TASK REQUIREMENTS:
Set down the listing below again, exactly as written.

COLLECTED DATA:
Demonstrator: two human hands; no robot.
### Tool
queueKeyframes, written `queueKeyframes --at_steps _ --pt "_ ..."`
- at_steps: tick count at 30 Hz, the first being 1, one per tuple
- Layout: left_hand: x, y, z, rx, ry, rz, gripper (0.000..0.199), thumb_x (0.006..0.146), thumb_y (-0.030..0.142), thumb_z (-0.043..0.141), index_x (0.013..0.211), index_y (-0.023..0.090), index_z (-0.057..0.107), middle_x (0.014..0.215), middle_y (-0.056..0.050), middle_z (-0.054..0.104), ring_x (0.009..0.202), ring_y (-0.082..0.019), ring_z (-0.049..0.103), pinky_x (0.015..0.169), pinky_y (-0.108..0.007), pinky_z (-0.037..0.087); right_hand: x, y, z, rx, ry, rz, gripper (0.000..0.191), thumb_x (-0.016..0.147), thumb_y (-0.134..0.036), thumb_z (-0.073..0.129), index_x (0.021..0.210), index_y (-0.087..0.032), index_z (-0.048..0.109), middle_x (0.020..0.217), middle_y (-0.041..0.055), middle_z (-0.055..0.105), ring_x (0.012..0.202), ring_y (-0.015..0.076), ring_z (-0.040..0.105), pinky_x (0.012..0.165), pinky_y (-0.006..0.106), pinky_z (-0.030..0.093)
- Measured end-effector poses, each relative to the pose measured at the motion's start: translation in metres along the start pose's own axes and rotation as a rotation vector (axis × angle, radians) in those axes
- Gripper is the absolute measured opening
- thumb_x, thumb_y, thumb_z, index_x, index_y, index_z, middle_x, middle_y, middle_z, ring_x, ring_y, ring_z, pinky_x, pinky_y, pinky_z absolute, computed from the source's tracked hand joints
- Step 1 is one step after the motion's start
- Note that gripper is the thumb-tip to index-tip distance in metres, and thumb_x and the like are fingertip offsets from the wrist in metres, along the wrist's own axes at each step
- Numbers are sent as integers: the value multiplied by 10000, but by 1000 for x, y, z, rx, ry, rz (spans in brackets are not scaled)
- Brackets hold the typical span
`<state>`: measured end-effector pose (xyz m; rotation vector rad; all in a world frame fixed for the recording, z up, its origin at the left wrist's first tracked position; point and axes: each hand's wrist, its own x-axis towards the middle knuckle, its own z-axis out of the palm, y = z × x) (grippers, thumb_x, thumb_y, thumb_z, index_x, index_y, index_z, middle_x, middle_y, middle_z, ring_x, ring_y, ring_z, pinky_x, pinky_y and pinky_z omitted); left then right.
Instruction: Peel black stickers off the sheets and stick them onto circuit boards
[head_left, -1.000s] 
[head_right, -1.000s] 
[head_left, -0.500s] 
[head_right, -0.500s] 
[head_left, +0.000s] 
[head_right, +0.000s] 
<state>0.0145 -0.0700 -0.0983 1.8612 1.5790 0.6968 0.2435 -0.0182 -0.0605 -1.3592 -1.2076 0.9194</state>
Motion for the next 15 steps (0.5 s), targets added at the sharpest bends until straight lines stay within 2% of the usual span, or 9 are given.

ANSWER FOR THIS EXERCISE:
Demonstrator: two human hands; no robot.
### Tool
queueKeyframes, written `queueKeyframes --at_steps _ --pt "_ ..."`
- at_steps: tick count at 30 Hz, the first being 1, one per tuple
- Layout: left_hand: x, y, z, rx, ry, rz, gripper (0.000..0.199), thumb_x (0.006..0.146), thumb_y (-0.030..0.142), thumb_z (-0.043..0.141), index_x (0.013..0.211), index_y (-0.023..0.090), index_z (-0.057..0.107), middle_x (0.014..0.215), middle_y (-0.056..0.050), middle_z (-0.054..0.104), ring_x (0.009..0.202), ring_y (-0.082..0.019), ring_z (-0.049..0.103), pinky_x (0.015..0.169), pinky_y (-0.108..0.007), pinky_z (-0.037..0.087); right_hand: x, y, z, rx, ry, rz, gripper (0.000..0.191), thumb_x (-0.016..0.147), thumb_y (-0.134..0.036), thumb_z (-0.073..0.129), index_x (0.021..0.210), index_y (-0.087..0.032), index_z (-0.048..0.109), middle_x (0.020..0.217), middle_y (-0.041..0.055), middle_z (-0.055..0.105), ring_x (0.012..0.202), ring_y (-0.015..0.076), ring_z (-0.040..0.105), pinky_x (0.012..0.165), pinky_y (-0.006..0.106), pinky_z (-0.030..0.093)
- Measured end-effector poses, each relative to the pose measured at the motion's start: translation in metres along the start pose's own axes and rotation as a rotation vector (axis × angle, radians) in those axes
- Gripper is the absolute measured opening
- thumb_x, thumb_y, thumb_z, index_x, index_y, index_z, middle_x, middle_y, middle_z, ring_x, ring_y, ring_z, pinky_x, pinky_y, pinky_z absolute, computed from the source's tracked hand joints
- Step 1 is one step after the motion's start
- Note that gripper is the thumb-tip to index-tip distance in metres, and thumb_x and the like are fingertip offsets from the wrist in metres, along the wrist's own axes at each step
- Numbers are sent as integers: the value multiplied by 10000, but by 1000 for x, y, z, rx, ry, rz (spans in brackets are not scaled)
- Brackets hold the typical span
`<state>`: measured end-effector pose (xyz m; rotation vector rad; all in a world frame fixed for the recording, z up, its origin at the left wrist's first tracked position; point and axes: each hand's wrist, its own x-axis towards the middle knuckle, its own z-axis out of the palm, y = z × x) (grippers, thumb_x, thumb_y, thumb_z, index_x, index_y, index_z, middle_x, middle_y, middle_z, ring_x, ring_y, ring_z, pinky_x, pinky_y and pinky_z omitted); left then right.
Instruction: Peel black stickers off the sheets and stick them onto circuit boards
[head_left, -1.000s] 
[head_right, -1.000s] 
[head_left, -0.500s] 
[head_right, -0.500s] 
[head_left, +0.000s] 
[head_right, +0.000s] 
<state>0.0145 -0.0700 -0.0983 1.8612 1.5790 0.6968 0.2435 -0.0182 -0.0605 -1.3592 -1.2076 0.9194</state>
Motion for the next 15 steps (0.5 s), targets added at the sharpest bends until straight lines stay within 2% of the usual span, or 9 are given.

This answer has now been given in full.